[Problem to solve]
The answer should be one number, the count of lines in the data with "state".

[Stored items from a collection]
►

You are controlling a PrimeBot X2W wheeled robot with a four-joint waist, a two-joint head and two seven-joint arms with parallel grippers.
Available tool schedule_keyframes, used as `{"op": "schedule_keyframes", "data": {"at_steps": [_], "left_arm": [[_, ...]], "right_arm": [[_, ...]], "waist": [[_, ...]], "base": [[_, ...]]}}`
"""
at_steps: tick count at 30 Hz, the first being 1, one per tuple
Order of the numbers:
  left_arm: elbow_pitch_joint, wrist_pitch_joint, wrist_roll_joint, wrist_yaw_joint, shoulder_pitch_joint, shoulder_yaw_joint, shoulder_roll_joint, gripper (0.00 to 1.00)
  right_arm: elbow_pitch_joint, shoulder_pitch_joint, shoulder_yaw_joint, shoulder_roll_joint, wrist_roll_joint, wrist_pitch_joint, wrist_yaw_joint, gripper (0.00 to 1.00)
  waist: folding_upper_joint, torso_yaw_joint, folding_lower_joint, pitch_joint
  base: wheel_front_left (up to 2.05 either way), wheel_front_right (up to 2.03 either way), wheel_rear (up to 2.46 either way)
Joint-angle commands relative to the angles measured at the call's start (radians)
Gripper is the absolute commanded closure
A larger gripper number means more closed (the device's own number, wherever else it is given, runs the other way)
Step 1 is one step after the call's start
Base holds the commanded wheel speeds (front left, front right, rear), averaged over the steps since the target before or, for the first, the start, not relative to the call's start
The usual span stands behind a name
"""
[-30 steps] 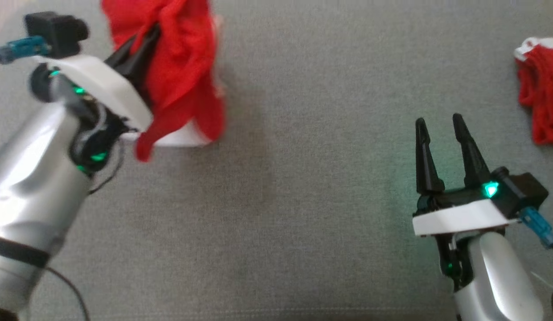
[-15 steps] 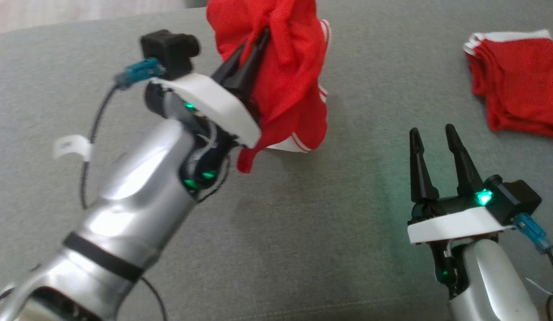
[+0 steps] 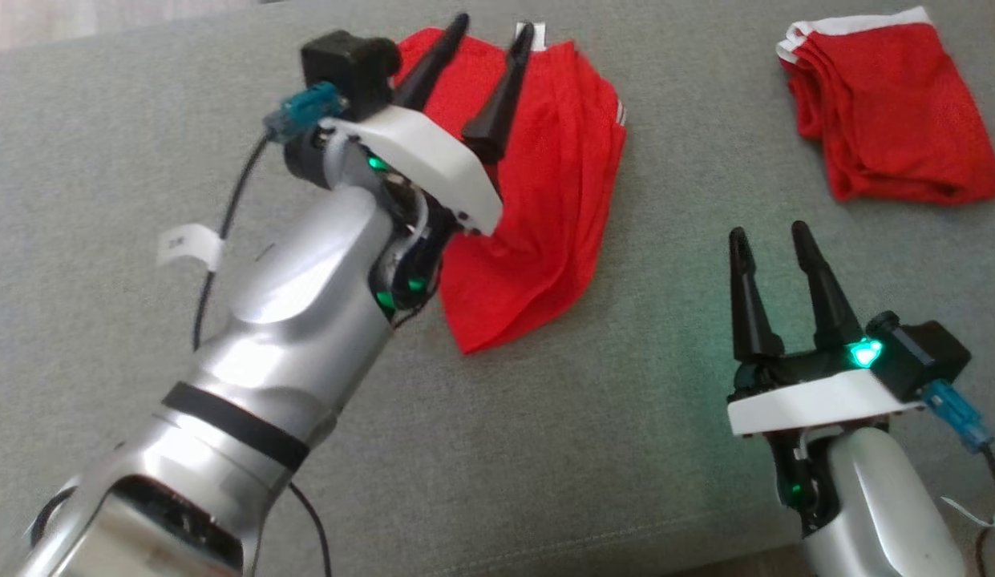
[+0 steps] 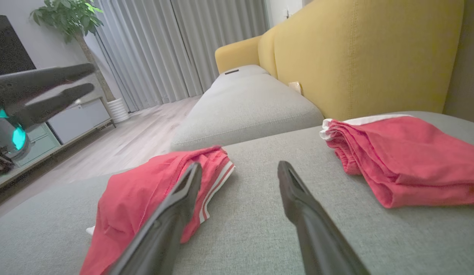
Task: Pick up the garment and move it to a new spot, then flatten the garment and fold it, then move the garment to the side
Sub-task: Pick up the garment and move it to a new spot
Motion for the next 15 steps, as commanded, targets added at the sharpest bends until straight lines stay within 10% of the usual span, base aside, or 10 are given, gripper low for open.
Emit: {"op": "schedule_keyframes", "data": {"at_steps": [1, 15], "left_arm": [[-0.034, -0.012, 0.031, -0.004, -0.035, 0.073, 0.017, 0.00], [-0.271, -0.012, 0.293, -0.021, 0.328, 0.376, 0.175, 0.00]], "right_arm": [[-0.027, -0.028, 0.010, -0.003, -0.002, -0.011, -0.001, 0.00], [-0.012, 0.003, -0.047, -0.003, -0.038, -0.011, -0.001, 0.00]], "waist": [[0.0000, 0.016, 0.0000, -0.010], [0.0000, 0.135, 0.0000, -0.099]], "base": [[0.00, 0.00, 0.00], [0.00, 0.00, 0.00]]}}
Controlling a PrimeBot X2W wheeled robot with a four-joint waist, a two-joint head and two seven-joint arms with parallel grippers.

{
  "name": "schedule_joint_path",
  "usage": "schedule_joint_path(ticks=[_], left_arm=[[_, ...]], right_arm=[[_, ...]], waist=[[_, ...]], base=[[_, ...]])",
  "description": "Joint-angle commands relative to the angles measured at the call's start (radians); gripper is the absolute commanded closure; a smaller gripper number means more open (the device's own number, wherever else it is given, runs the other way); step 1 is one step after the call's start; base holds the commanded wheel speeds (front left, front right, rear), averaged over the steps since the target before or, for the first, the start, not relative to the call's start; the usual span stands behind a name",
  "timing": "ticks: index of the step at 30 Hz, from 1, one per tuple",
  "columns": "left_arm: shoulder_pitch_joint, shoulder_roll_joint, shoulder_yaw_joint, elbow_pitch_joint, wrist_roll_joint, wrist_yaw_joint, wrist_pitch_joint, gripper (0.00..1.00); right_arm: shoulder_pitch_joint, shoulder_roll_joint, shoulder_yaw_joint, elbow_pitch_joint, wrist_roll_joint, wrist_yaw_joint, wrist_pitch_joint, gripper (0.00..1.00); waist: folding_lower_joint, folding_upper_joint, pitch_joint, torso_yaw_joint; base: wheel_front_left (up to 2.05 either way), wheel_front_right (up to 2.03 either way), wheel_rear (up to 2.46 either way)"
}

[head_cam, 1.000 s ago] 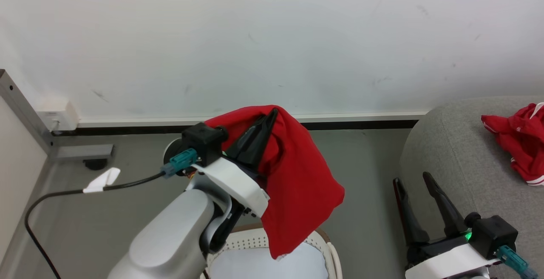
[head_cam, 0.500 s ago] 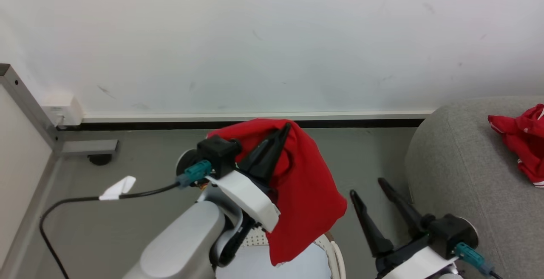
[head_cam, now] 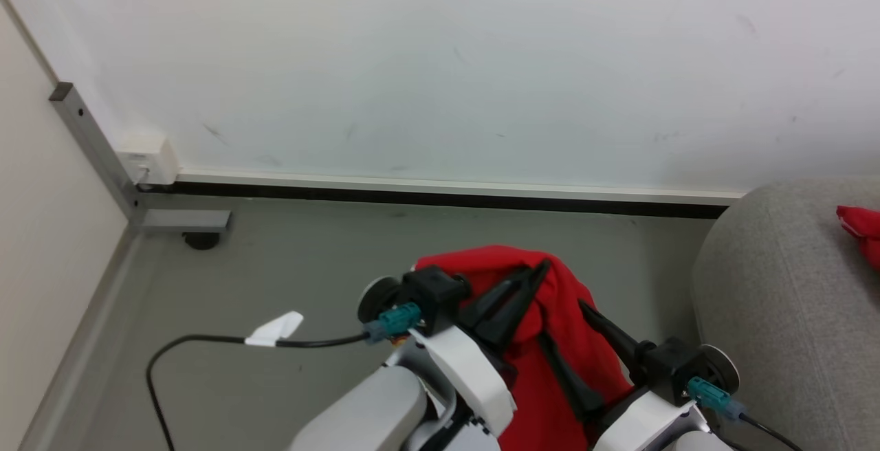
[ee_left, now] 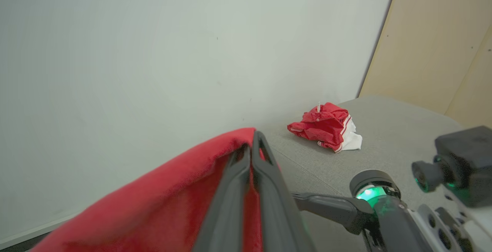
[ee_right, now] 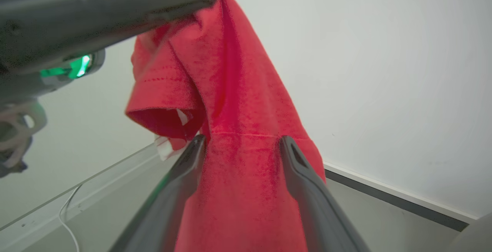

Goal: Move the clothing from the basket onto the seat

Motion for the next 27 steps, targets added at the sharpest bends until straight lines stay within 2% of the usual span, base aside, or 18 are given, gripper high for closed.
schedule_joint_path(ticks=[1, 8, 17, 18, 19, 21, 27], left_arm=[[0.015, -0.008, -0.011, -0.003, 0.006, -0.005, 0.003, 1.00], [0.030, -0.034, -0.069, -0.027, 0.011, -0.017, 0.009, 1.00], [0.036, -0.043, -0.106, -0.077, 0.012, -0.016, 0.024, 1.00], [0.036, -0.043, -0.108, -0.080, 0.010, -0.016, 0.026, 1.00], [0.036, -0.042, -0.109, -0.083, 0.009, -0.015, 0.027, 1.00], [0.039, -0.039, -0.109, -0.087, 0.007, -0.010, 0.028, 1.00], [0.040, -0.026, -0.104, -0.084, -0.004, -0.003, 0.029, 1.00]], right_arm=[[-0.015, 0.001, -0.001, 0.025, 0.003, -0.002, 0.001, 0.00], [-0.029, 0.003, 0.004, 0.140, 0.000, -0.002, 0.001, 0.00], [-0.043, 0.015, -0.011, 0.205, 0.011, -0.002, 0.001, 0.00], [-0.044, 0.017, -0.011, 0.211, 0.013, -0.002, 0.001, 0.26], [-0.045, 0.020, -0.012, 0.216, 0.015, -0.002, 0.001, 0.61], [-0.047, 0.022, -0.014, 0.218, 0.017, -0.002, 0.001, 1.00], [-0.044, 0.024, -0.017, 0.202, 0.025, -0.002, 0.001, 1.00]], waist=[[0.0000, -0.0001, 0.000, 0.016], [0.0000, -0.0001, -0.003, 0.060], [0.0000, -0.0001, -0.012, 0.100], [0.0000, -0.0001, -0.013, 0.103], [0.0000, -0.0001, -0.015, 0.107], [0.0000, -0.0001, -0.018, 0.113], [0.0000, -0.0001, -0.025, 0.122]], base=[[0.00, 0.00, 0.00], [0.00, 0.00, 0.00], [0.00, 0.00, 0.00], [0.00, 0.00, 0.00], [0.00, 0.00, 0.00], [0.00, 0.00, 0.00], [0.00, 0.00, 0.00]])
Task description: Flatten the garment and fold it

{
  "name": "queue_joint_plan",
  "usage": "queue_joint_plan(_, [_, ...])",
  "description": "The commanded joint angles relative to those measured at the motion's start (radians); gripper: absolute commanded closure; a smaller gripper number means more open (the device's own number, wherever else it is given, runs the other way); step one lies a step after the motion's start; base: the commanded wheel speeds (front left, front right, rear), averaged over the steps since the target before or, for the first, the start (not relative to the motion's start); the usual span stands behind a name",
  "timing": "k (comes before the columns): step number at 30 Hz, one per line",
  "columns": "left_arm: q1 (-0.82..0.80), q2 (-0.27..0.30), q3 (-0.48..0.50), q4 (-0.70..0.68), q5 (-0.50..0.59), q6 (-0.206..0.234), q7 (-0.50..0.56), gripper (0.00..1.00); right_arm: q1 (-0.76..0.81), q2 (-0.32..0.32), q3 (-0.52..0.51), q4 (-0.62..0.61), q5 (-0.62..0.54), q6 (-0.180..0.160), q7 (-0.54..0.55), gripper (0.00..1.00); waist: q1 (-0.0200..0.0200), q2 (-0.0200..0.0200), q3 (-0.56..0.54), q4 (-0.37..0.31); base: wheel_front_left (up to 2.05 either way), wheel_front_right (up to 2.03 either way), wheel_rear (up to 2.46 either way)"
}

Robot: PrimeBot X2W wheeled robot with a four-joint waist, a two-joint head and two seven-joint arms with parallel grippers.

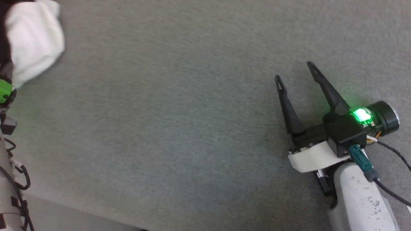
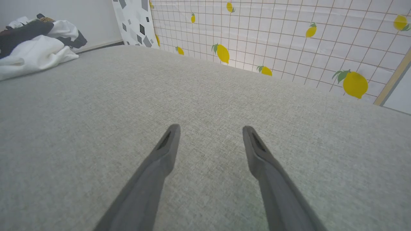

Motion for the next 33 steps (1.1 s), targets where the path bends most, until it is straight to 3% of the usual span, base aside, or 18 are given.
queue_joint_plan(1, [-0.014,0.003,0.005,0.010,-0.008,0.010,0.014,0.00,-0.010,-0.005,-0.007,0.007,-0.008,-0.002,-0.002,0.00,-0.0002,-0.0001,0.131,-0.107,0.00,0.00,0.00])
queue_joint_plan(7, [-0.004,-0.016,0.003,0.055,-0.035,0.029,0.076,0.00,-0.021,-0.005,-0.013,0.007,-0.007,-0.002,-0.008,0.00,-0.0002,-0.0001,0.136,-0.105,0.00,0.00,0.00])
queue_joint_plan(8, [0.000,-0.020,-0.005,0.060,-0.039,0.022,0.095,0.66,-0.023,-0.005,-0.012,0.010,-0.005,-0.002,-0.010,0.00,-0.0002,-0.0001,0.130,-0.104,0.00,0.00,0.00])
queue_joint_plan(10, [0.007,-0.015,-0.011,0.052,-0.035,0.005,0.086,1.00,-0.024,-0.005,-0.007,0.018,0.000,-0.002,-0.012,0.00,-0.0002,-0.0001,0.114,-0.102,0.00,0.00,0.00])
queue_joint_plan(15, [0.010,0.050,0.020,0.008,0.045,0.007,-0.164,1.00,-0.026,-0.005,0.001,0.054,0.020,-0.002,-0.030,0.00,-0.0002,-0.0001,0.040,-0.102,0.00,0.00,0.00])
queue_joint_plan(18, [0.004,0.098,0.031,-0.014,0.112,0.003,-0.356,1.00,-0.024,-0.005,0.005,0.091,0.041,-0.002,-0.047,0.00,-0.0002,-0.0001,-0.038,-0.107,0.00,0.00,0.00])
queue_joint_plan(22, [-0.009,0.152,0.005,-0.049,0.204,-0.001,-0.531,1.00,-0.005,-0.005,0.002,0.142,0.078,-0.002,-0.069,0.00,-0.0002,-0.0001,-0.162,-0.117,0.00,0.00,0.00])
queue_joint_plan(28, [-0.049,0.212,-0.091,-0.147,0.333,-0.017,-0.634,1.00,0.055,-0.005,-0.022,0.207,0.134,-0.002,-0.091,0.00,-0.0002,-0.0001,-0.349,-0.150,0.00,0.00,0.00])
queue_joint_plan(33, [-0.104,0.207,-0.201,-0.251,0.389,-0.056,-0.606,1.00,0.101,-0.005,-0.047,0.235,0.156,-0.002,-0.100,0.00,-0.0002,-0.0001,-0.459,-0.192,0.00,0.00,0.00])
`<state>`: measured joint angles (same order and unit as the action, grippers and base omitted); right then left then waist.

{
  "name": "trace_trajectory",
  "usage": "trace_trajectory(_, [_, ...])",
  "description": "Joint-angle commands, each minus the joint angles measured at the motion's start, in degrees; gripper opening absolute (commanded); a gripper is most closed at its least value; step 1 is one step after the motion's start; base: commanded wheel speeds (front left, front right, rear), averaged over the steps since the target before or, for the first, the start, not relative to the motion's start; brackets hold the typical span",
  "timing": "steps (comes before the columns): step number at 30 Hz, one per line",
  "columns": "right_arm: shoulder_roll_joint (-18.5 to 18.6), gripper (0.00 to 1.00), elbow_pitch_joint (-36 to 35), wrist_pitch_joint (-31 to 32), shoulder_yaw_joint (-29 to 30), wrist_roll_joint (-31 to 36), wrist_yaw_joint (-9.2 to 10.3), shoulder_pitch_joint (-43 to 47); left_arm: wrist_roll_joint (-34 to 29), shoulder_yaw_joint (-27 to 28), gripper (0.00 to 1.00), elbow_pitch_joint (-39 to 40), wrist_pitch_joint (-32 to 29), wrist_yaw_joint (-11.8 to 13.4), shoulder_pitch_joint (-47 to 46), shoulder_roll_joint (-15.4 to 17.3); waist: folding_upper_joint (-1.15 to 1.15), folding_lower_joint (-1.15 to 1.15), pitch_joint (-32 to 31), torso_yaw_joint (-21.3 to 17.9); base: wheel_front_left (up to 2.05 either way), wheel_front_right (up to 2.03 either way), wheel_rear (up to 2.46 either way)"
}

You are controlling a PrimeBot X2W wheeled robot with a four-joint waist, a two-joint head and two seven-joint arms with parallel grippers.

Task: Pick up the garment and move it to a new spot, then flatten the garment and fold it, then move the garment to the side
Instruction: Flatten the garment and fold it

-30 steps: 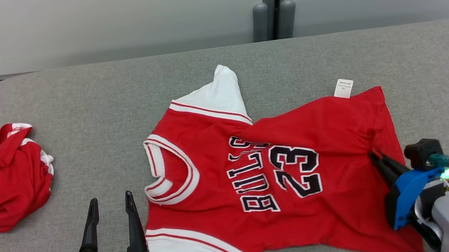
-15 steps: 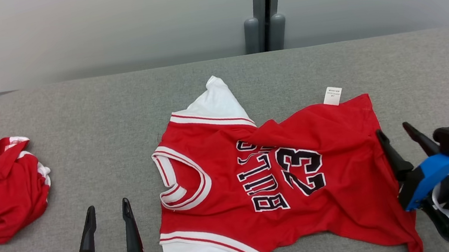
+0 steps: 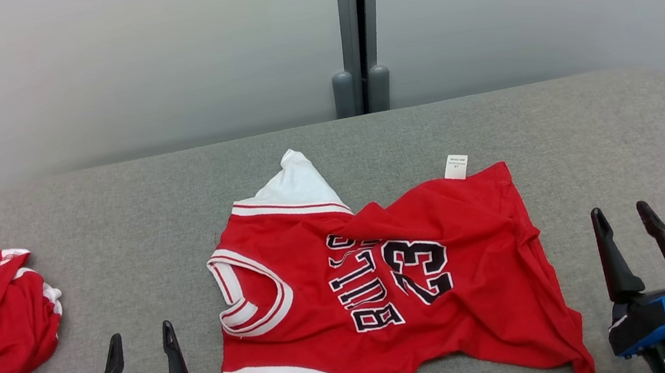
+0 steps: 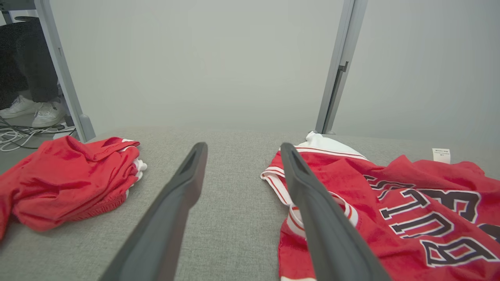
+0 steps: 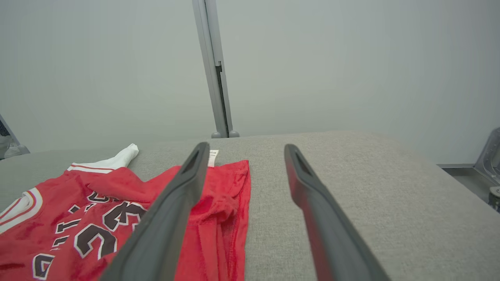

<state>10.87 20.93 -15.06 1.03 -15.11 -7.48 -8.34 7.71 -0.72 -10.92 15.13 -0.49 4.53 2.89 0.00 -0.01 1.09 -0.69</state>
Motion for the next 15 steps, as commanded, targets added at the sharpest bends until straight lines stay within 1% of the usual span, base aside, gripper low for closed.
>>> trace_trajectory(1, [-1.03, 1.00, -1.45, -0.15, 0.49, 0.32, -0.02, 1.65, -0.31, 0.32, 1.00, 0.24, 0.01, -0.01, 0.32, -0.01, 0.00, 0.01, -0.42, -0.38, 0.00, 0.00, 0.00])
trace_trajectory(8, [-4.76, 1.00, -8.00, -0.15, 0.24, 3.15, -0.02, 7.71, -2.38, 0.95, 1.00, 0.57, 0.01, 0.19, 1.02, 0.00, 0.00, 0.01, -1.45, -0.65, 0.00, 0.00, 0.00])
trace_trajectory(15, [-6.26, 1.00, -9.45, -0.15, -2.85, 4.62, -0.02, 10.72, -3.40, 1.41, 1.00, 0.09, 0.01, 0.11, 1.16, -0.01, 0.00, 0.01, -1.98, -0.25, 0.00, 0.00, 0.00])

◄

[Answer for the task]
2